I'm not entirely clear on your first idea. Do you mean render updated chunks all at once like before, but store their images in memory until they can be rendered into tiles? Or do you mean keeping the ChunkRenderer (and all the level data) in memory, to be reused to render onto many tiles?

We already have a function that returns all the chunks in a given lowest-zoom tile, and this is what's used when rendering that tile.

For tiles, Overviewer already uses the mtimes to decide whether a tile needs updating, based on whether the 4 tiles that make it are newer, so there is dependency tracking. We can't really skip these mtime checks (or some other check, like the old hashes) because Overviewer can be cancelled mid-render. We can't just keep track of what tiles we've updated, because we could lose that list. With how it's coded now, Overviewer can be cancelled at any part of the render and still work correctly when started later.

Xon commented 13 years ago

There is a many<->many relationship between the chunks and tiles, what I'm talking about is an in-memory structure to track when all the chunks are rendered so the tile can be rendered.

What I'm suggesting is; Build a list of which tiles need to be updated require which chunks. Render each chunk and then check to see if a tile has all it's dependencies filled. If so, then the tile can be rendered otherwise keep waiting. As for the chunk, it needs to be kept around until all the tiles which depend on it have been rendered and then it can be released.

And of course working in a multi-process environment. You really don't want to re-render a chunk because tile A in process 1 needs it and same with tile B in process 2

Fenixin commented 13 years ago

@Xon, I have an old code that do what you says, iterate through the minimum possible blocks and returns a list of the only visible blocks in render order. The problem with this function is that it's slower than the original iterator (like a 40% slower). The returned list to render it's only around 2000~3000 blocks, so it's a lot less to iterate in _cunkrender. I've commented and pushed the code just in case is useful for this, sure in C it's faster.
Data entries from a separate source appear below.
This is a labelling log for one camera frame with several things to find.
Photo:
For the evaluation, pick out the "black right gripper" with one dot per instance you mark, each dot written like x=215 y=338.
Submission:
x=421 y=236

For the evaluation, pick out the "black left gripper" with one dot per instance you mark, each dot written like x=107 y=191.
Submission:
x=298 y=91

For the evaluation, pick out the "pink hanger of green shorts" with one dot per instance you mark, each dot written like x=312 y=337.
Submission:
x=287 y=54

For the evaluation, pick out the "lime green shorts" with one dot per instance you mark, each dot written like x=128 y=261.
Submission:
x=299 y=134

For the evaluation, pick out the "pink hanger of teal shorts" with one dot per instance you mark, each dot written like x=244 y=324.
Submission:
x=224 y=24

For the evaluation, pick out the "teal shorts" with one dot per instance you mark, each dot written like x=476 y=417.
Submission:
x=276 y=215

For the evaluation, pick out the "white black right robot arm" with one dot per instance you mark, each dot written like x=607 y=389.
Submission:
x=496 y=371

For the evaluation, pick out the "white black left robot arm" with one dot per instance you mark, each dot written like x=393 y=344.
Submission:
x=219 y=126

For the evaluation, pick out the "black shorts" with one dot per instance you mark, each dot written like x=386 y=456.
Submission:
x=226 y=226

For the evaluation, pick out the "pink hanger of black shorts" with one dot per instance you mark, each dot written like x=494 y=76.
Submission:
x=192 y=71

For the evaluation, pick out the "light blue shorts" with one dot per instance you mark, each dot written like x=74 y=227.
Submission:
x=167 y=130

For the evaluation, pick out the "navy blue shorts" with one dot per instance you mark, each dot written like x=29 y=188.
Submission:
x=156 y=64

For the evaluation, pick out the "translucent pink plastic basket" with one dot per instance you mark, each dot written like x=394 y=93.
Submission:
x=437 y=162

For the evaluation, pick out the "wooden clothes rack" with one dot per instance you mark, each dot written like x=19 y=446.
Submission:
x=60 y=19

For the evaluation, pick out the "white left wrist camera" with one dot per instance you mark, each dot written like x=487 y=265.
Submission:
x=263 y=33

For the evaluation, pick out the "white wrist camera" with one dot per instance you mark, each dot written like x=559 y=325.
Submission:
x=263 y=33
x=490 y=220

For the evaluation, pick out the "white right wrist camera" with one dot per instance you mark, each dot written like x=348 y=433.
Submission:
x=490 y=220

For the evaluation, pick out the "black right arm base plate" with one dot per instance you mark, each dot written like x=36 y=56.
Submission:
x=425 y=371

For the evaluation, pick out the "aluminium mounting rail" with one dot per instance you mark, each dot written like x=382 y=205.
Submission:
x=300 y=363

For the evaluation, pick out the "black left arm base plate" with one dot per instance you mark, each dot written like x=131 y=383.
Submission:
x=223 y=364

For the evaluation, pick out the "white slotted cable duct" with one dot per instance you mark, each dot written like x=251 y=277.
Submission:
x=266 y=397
Here is the link to the line of iterate chunk blocks, and here is the branch.

Also, good idea to keep chunks in memory.

eminence commented 13 years ago

hey guys, just wanted to report some good success i'm having with an experiment: using agrif's direct-to-tiles branch, i've re-written the x,y,z blockloop in chunk_render as a C module. it's very simple (doesn't do lighting, nor does it handle special blocks), and uses a modified version of agrif's alpha_over code. a -p 1 render of 1 region file goes from about 12 minutes to about 2 minutes.

as soon as i clean up the code and track down some visual inconsistencies i'll publish the code for you all to play with.

agrif commented 13 years ago

@Xon : I looked over the code you've commited so far, and it looks good! I noticed what might be a bug in your inlining: I noted it here.

I'm running longer tests on Fenixin's kindly-donated larger map that have yet to finish, but I'd like to echo that the iterator helps substantially. My tiny map takes ~150 seconds with master, ~110 with the direct-to-tiles changes, and ~95 with the inlining and DTT (averaged over 3 runs).

About your render idea: as it stands right now, even though chunk_render is called many times per chunk, each block in the world is only rendered once, so I don't see the advantage to your method when it comes to rendering improvements. I do see that it would cut down on file reads, though, which is a good thing. But I think file reads could also be reduced just as much just by caching ChunkRenderers, but not rendering each chunk whole, which is a great deal simpler to implement.

I may be missing something here, though, and I can't say with any certainty how any of these approaches would affect performance. We'd just have to try them out.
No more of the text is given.